Glamour Shots#HospitalGlam Pulls Back the Curtain on Disability and Beauty

Self-Portraits by Karolyn Gehrig

This article was published in Glamour Issue #84 | Fall 2019

Doctor’s offices and hospital rooms aren’t the first locations that come to mind when we think about “glamour.” After all, glamour is often associated with both beauty and health, and there has long been a disconnect between these concepts and medical offices, ongoing treatment, and disability. Los Angeles–based artist Karolyn Gehrig is working to change the relationship between glamour and disability through her hashtag #HospitalGlam. In 2014, as Gehrig navigated a downturn in her health—as well as Ehlers-Danlos syndrome, a genetic disorder that targets connective tissue—she began taking striking photos of herself during medical appointments.

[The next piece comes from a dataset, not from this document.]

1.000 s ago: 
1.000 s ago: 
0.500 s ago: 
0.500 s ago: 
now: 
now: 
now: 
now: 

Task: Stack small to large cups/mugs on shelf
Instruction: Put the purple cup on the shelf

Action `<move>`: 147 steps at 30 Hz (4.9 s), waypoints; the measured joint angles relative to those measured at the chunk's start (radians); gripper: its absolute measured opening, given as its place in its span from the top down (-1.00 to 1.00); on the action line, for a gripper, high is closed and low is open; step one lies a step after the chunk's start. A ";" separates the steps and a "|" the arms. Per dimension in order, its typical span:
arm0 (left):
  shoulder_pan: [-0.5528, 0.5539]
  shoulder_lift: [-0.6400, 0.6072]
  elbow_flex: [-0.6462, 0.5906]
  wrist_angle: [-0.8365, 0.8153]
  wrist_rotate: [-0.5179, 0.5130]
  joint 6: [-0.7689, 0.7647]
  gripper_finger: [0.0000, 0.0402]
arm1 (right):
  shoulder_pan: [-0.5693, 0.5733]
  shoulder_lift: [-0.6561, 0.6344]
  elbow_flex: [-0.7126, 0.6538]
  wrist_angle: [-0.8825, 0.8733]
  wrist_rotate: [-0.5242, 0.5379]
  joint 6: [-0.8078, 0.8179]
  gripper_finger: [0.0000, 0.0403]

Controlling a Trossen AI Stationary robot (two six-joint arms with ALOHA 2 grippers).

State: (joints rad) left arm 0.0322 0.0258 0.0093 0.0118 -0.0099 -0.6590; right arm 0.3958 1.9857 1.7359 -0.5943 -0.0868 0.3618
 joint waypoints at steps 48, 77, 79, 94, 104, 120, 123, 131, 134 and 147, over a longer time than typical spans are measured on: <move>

Gehrig uses her phone’s camera, carefully chosen outfits, items found in the medical space, and poses influenced by fashion photography to capture unglamorous moments.

By providing a way for people with disabilities and chronic illnesses to represent themselves within what Gehrig terms “an often alienating medical environment,” #HospitalGlam encourages chronically ill and disabled people to reclaim a photographic gaze that has often been used against us. Any person with a chronic illness or disability can contribute to #HospitalGlam, as long as they abide by the rules that Gehrig has created for the project. For instance, the photo must show the person in a clinical environment—a doctor’s office or medical office—not in the bathroom or in the car on the way to an appointment. #HospitalGlam has become a rallying cry over the past five years as other chronically ill and disabled people have used the hashtag to share their own images. Currently, there are more than 8,000 posts on Instagram that use the hashtag. I spoke with Gehrig about how #HospitalGlam takes glamour in a much-needed direction.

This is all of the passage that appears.